Exercise: From the listing below, pull each line that includes "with".

Data extract:
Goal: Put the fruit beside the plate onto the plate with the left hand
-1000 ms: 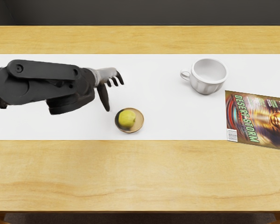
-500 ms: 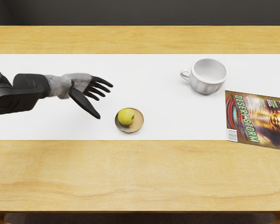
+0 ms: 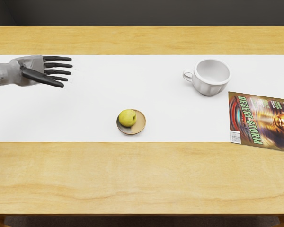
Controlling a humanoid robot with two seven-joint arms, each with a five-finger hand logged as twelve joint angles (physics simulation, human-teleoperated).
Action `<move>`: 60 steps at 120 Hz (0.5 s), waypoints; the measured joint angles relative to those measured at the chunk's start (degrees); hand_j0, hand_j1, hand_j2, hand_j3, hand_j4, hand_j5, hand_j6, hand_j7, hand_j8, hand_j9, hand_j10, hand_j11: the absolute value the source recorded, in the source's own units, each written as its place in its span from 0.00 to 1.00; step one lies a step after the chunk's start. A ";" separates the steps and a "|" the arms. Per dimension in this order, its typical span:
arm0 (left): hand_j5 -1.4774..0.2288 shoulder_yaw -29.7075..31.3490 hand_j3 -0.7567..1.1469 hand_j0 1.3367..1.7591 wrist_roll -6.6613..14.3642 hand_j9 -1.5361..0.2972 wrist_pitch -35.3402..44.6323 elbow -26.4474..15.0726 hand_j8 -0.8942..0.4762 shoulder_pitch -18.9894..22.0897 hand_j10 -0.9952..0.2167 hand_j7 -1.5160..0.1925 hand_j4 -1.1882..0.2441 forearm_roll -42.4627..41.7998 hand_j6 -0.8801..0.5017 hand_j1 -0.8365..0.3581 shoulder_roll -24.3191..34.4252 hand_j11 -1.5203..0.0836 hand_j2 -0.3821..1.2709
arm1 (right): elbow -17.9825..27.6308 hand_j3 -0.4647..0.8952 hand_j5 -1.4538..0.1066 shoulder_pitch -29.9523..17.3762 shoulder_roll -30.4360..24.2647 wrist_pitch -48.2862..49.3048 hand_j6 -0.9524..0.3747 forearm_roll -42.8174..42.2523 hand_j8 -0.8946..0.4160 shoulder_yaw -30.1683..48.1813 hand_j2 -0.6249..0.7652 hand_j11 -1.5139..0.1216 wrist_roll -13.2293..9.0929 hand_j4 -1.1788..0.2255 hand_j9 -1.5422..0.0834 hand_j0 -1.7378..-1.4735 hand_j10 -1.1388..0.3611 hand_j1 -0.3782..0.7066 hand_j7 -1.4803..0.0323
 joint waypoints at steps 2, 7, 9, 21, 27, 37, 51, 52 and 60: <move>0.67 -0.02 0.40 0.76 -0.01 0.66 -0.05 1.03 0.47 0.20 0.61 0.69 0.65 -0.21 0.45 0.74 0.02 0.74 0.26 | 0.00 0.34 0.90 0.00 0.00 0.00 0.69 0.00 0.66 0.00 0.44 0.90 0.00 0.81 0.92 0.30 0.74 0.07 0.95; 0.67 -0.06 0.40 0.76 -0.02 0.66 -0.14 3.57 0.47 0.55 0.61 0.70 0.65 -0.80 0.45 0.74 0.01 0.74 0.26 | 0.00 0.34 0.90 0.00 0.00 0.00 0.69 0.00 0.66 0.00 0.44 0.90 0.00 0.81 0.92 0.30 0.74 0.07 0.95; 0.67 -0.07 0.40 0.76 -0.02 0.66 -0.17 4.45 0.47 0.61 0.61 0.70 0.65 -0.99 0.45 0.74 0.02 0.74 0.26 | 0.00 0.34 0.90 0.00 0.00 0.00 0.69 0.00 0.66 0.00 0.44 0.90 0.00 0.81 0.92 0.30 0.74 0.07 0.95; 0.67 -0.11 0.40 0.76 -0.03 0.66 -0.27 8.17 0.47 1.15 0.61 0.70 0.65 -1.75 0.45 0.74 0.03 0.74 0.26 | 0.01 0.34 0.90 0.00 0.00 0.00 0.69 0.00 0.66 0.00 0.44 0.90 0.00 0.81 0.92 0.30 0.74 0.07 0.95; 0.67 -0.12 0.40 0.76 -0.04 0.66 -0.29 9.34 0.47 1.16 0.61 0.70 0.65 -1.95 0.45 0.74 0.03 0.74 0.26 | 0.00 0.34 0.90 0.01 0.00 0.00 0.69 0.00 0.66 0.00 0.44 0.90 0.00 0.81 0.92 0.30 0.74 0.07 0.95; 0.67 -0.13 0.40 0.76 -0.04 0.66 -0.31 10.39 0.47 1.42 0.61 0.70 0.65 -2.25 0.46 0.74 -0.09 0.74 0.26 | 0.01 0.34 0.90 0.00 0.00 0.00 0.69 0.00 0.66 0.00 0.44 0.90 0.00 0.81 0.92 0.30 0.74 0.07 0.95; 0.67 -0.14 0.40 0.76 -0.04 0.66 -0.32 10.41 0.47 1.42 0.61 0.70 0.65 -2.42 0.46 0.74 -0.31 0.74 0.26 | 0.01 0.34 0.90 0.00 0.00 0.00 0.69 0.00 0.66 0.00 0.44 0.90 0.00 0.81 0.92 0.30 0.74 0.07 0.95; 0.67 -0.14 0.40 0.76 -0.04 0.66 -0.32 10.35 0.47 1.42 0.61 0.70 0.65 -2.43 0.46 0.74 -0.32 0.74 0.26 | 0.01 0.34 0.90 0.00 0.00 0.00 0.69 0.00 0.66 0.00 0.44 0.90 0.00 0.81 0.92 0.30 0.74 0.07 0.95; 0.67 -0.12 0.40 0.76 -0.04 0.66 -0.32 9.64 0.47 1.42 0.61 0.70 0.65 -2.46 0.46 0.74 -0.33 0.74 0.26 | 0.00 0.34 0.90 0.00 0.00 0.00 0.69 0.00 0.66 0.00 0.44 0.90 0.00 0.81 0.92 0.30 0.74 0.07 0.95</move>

Final answer:
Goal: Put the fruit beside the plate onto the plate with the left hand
Controlling a humanoid robot with two seven-joint arms, each with a five-finger hand logged as twelve joint angles (physics simulation, human-teleoperated).

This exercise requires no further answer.